*About this task:*
Find the word "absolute" in the records and copy every line where it occurs.

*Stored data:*
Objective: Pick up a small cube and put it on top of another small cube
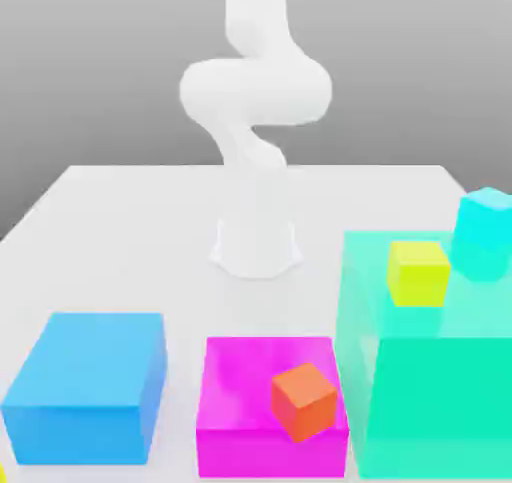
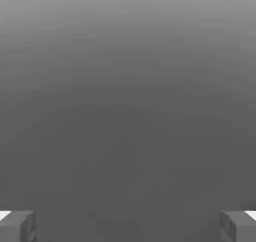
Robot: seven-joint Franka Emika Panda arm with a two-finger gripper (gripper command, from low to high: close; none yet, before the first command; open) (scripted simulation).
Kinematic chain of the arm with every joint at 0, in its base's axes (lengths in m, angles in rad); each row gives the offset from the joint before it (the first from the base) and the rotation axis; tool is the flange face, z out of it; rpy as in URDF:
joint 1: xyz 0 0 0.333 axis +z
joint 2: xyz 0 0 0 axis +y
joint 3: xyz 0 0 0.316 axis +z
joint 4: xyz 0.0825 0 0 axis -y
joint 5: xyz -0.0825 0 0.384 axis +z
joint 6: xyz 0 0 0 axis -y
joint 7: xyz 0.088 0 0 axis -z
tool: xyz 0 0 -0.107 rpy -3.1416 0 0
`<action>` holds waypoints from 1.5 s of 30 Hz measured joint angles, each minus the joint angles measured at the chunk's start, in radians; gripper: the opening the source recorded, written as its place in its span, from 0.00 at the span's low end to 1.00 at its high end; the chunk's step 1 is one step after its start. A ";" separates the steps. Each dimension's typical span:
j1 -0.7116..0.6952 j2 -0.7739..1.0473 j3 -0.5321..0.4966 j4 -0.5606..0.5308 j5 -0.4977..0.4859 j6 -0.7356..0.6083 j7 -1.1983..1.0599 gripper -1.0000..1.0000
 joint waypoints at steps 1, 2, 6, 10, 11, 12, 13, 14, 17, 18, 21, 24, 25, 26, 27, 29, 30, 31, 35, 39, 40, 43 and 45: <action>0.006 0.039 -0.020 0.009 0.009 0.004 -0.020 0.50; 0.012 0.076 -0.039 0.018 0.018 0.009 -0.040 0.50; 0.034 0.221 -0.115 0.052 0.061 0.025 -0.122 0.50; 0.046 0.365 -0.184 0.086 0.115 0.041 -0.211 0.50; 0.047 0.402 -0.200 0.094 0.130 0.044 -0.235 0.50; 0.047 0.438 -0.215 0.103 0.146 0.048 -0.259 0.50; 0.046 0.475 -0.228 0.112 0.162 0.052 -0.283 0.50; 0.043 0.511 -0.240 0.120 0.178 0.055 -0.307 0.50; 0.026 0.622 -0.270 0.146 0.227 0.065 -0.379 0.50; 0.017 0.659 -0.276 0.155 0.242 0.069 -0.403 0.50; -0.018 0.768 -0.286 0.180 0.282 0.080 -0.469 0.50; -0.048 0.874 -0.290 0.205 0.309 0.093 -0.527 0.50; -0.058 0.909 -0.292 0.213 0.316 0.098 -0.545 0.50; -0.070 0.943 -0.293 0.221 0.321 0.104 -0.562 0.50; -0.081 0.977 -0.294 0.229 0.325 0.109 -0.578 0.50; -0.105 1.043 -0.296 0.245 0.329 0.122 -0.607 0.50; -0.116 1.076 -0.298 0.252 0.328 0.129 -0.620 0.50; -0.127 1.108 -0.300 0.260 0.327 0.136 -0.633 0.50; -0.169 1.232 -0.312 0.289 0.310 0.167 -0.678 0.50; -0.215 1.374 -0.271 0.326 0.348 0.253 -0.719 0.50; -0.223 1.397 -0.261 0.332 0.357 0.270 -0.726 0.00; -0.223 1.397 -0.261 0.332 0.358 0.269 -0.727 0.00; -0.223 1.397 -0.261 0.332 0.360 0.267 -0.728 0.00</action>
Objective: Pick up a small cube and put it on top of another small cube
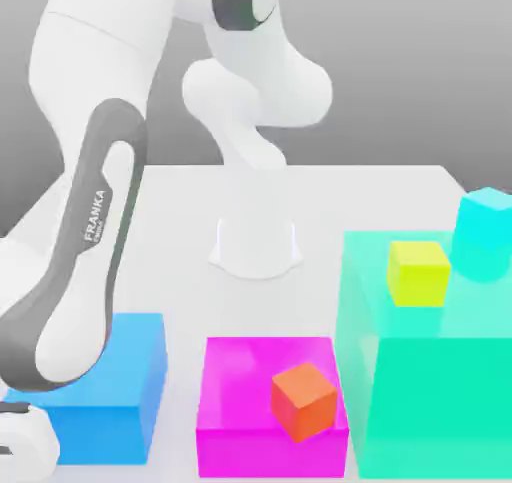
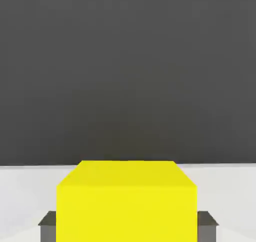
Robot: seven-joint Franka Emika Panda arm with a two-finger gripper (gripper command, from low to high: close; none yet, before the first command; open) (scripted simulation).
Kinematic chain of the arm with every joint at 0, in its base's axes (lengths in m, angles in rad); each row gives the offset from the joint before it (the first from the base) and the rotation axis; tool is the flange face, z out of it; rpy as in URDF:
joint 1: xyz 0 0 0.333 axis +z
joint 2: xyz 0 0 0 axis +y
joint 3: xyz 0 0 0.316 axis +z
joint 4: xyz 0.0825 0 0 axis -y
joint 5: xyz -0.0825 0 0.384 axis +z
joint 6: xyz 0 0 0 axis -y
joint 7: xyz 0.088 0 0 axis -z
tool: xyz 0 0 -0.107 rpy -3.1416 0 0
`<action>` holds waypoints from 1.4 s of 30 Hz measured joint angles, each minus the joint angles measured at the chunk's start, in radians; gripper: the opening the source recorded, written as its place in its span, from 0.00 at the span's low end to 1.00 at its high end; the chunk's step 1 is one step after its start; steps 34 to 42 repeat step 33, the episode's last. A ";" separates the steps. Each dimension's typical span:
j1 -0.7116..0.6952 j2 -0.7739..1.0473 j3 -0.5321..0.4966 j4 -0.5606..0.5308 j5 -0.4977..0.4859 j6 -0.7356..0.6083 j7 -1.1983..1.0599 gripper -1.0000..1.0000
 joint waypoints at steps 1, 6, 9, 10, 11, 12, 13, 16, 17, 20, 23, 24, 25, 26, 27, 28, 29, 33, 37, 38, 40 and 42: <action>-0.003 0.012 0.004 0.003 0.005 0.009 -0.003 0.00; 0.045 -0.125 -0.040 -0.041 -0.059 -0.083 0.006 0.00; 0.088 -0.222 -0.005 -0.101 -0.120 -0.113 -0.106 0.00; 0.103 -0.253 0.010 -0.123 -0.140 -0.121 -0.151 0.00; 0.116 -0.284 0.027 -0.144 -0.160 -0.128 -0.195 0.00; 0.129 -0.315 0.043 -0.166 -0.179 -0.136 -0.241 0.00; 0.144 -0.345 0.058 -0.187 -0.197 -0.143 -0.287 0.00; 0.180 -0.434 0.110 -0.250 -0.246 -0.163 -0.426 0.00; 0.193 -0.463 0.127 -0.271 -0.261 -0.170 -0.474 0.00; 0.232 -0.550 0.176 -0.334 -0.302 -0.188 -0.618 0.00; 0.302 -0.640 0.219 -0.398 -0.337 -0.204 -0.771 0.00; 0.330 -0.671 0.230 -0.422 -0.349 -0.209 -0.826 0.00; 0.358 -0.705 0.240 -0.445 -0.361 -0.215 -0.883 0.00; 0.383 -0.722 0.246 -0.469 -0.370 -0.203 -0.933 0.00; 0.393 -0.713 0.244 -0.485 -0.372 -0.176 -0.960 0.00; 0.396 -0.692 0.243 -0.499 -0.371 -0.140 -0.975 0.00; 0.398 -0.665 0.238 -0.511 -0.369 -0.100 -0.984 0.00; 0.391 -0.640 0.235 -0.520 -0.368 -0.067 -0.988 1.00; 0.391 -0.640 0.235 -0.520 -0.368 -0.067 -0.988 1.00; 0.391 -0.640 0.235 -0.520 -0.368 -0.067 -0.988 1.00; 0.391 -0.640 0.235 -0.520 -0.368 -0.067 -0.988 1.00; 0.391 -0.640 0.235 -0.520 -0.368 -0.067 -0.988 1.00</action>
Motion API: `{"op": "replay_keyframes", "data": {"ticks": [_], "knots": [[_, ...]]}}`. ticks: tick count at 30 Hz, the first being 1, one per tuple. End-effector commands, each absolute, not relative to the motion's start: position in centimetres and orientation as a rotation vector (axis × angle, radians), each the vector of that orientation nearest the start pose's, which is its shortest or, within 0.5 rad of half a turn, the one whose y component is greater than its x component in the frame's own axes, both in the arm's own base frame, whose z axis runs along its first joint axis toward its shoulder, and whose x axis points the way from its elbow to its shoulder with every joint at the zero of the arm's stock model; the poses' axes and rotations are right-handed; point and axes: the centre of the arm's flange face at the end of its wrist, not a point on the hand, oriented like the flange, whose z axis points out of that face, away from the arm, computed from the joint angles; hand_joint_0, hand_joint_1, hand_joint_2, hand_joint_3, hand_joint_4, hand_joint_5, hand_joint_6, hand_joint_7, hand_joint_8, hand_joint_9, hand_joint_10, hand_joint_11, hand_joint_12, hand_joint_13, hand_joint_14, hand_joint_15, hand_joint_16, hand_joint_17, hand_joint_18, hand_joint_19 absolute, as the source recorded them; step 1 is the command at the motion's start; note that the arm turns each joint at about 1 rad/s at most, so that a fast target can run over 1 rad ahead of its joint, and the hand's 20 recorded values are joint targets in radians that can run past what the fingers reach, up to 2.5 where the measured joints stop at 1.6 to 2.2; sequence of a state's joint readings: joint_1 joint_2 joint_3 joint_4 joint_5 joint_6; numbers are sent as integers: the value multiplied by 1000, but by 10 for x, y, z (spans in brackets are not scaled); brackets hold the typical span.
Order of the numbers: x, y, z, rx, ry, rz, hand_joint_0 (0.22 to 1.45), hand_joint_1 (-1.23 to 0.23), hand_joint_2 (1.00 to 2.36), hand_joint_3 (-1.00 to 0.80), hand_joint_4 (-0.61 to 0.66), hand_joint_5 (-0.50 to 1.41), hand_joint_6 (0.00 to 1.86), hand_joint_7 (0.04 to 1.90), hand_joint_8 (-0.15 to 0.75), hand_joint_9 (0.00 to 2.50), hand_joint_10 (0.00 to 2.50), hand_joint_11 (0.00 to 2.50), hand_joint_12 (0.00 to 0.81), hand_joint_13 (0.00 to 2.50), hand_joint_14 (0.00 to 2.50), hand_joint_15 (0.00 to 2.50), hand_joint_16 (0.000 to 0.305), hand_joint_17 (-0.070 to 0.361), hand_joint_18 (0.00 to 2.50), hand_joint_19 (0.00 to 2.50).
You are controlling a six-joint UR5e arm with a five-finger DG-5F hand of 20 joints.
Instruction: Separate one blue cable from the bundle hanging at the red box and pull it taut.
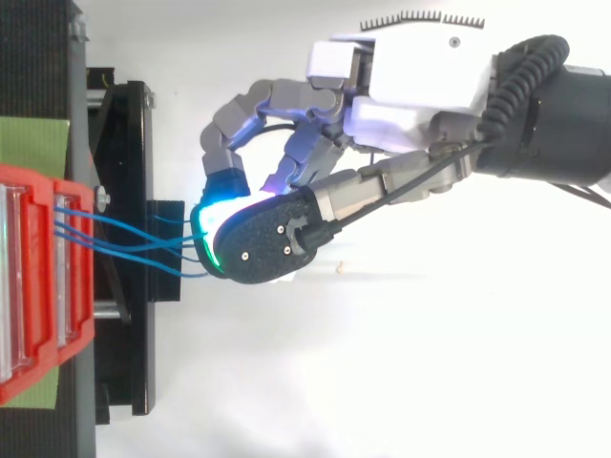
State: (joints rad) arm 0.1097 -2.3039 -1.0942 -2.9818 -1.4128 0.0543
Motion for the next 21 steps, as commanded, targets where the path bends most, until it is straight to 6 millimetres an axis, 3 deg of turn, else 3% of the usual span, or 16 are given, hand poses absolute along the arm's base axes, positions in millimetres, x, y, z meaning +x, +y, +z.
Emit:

*Reply:*
Motion API: `{"op": "replay_keyframes", "data": {"ticks": [_], "knots": [[_, ...]]}}`. ticks: tick count at 30 Hz, the first being 1, one per tuple. End-effector commands, each absolute, not relative to the motion's start: position in centimetres and orientation as a rotation vector (axis × angle, radians), each the vector of that orientation nearest the start pose's, which is its shortest or, within 0.5 rad of half a turn, the one whose y component is greater than its x component in the frame's own axes, both in the arm's own base frame, whose z axis runs along its first joint axis toward its shoulder, and whose x axis points the way from its elbow to its shoulder with every joint at the zero of the arm's stock model; the poses' axes and rotations are right-handed; point and axes: the centre of the arm's flange face at the end of its wrist, not a point on the hand, oriented like the flange, whose z axis points out of that face, away from the arm, computed from the joint angles; hand_joint_0, hand_joint_1, hand_joint_2, hand_joint_3, hand_joint_4, hand_joint_5, hand_joint_6, hand_joint_7, hand_joint_8, hand_joint_9, hand_joint_10, hand_joint_11, hand_joint_12, hand_joint_13, hand_joint_14, hand_joint_15, hand_joint_16, hand_joint_17, hand_joint_18, hand_joint_19 absolute, as the source recorded them; step 1 is the command at the motion's start; note that the arm turns each joint at about 1 rad/s at most, so that a fast target can run over 1 rad ahead of its joint, and the hand's 20 recorded values are joint targets in radians that can run past what the fingers reach, up to 2.5 where the measured joints stop at 1.6 to 2.2; sequence of a state's joint readings: joint_1 joint_2 joint_3 joint_4 joint_5 joint_6; numbers are sent as integers: the value multiplied by 1000, but by 10 for x, y, z (spans in brackets are not scaled); brackets hold the typical span.
Motion for the next 21 steps, as commanded, targets where the path bends most, until it is straight to 6 millimetres an axis, 3 deg of turn, else 3% of the usual span, or 16 are given, hand poses absolute along the arm's base axes, positions in millimetres, x, y, z meaning +x, +y, +z.

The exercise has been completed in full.